Paul Engo

Personal information
- Nationality: Nigerian
- Born: 5 October 1931 Ebolowa, Cameroon
- Died: 26 April 2010 (aged 78) Yaoundé, Cameroon

Sport
- Sport: Athletics
- Event: triple jump
- Club: London Athletic Club

= Paul Engo =

Cameroonian athlete and jurist

Paul Bamela Engo (21 October 1931 – 26 April 2010) was a Cameroonian diplomat, judge and triple jumper who represented Nigeria at the 1956 Summer Olympics in Melbourne.

== Biography ==
Engo was born in Ebolowa, Cameroon to the family of Fredrick Engo Mimbe and Elizabeth Ekoto Nku’u. His mother died when he was six and the family moved to Warri, Nigeria where his father worked. Engo attended Edo College, Benin.

He studied law at the Middle Temple in London and was affiliated with the London Athletic Club prior to the Olympics.

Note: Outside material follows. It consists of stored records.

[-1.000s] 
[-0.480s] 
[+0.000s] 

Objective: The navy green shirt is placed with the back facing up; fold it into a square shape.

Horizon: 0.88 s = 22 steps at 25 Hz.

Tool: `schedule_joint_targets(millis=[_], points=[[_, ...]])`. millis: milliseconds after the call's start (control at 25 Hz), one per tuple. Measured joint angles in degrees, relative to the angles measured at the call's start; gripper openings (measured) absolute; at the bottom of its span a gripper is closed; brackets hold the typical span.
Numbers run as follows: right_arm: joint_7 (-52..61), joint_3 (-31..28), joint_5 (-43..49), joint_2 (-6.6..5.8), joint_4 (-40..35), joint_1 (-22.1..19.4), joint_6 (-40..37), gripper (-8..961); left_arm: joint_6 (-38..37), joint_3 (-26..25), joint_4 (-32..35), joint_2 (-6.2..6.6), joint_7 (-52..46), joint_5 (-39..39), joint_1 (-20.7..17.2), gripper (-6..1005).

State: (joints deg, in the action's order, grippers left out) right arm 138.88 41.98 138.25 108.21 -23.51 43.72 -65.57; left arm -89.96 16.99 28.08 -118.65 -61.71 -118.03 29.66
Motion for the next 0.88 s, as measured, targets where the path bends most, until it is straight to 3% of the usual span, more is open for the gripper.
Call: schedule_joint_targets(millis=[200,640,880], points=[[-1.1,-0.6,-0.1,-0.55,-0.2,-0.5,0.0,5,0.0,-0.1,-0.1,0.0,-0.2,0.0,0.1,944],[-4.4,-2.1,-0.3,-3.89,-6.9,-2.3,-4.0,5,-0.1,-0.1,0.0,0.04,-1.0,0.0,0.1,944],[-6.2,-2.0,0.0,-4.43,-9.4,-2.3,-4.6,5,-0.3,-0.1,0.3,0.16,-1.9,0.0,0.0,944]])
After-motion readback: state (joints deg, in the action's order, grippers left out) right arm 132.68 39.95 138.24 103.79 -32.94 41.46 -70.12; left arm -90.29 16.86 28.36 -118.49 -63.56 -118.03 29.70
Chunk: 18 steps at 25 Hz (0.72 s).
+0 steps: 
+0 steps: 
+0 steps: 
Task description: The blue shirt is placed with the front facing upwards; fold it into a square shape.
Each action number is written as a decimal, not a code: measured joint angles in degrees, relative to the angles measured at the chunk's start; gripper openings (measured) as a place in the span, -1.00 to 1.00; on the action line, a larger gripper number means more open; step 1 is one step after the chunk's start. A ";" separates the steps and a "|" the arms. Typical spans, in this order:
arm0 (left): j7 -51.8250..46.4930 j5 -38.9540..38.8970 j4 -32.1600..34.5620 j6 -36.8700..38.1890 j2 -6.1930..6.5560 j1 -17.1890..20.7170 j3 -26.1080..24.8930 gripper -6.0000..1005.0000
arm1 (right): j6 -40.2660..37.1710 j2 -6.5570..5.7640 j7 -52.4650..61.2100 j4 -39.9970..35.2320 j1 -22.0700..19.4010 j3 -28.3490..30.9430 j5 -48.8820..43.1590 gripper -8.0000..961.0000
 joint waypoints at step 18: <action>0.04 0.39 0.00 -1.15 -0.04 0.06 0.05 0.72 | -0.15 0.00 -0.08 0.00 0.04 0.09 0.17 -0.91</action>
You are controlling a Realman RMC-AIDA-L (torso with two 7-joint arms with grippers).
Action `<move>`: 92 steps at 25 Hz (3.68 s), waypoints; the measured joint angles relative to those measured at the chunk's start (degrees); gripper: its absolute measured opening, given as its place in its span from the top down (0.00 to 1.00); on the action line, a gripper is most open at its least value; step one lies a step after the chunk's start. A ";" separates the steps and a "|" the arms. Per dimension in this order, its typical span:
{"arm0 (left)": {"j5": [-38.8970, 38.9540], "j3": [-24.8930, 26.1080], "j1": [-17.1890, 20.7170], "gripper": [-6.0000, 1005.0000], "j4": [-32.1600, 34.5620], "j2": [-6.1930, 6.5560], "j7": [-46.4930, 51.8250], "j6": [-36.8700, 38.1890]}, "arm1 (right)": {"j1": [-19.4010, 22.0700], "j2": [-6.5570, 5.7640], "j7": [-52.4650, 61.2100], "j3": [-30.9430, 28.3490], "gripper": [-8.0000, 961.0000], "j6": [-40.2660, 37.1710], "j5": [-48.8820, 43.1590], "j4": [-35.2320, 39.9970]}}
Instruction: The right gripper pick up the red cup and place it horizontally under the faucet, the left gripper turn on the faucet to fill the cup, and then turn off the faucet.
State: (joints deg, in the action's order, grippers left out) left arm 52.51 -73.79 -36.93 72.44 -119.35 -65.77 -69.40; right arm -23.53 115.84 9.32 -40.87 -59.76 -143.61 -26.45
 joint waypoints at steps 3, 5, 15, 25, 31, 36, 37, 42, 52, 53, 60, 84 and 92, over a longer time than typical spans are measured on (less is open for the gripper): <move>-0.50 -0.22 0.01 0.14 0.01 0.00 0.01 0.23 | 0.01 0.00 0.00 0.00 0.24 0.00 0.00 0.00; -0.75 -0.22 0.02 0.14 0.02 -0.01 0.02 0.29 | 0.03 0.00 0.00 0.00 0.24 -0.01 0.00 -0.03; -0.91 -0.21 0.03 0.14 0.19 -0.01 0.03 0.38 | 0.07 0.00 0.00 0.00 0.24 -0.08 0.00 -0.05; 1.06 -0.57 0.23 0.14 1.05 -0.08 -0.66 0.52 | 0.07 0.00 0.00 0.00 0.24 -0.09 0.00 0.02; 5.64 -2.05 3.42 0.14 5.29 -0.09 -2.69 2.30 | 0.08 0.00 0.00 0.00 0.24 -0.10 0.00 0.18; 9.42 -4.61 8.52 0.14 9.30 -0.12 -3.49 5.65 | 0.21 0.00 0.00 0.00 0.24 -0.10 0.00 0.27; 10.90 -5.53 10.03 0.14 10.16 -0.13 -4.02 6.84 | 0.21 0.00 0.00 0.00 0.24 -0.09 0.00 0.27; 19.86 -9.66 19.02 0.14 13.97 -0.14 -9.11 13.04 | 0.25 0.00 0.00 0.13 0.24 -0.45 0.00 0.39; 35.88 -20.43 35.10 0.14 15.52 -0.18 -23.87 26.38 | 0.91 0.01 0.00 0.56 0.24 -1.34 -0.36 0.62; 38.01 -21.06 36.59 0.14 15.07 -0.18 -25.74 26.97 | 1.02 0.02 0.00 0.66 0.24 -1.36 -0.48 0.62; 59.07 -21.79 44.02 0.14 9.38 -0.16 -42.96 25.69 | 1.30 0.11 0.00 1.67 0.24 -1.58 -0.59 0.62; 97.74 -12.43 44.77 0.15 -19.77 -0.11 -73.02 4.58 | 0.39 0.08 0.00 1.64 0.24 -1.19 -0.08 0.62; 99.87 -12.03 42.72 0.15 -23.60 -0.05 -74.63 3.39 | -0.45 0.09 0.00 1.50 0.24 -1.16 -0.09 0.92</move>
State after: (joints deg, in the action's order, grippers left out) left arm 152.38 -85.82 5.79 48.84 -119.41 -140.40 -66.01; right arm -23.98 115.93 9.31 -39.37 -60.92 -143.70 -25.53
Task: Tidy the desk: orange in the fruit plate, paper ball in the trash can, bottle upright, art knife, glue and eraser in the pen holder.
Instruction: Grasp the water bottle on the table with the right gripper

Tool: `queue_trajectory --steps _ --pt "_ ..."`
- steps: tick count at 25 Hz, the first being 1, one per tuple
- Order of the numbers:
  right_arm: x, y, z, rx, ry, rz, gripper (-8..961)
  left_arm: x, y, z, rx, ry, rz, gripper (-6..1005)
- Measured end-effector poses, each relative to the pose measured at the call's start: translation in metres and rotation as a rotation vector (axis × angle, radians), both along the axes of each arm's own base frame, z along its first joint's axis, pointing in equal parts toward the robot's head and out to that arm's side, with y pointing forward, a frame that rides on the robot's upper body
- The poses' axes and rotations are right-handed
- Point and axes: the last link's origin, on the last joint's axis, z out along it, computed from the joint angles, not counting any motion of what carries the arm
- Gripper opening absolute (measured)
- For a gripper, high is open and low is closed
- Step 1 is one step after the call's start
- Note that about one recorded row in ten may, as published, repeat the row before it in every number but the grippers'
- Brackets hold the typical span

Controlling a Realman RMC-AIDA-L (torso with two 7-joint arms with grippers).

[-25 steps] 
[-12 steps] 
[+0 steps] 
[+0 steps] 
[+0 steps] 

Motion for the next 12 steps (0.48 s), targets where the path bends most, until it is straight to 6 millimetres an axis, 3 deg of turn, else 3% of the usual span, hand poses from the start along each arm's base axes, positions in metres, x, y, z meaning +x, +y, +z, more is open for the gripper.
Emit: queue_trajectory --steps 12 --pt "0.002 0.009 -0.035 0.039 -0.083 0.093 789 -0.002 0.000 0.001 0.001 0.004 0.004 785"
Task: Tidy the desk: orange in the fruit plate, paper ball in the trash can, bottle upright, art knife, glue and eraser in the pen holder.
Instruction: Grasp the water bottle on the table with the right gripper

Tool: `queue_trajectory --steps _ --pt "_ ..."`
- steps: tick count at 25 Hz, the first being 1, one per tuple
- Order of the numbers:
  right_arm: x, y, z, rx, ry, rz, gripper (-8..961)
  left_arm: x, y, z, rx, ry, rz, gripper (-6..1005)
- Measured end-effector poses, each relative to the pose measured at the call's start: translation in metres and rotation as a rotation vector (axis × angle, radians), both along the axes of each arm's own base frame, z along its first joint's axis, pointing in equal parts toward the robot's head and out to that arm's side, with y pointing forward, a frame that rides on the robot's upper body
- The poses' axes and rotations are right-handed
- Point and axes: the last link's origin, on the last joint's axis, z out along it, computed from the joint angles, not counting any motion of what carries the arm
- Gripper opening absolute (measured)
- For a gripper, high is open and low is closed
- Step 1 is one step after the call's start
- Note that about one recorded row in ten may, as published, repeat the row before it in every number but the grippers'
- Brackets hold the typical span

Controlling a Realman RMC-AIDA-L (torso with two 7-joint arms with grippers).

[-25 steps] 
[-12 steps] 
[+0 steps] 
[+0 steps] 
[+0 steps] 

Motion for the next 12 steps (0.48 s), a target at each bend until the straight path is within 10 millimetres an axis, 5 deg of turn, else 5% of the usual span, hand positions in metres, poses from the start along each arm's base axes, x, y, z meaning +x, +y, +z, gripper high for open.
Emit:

Esiri finished second behind Ken Wilmshurst in the triple jump event at the 1954 AAA Championships and second behind Wilmshurst at the 1955 AAA Championships.

At the 1956 Olympic Games in Melbourne, Engo qualified for the final round and improved on his previous attempts with a final round leap of 15.03m.

Engo also finished ninth in the 1958 British Empire and Commonwealth Games triple jump.
After he finished studies in U.K. and qualified as a lawyer, he started work at the Federal Ministry of Justice, Lagos. Later he returned to Cameroon where he joined the foreign service and rose to the position of the Ambassador to the United Nations in New York.

He was also a justice of the International Tribunal for the Law of the Sea.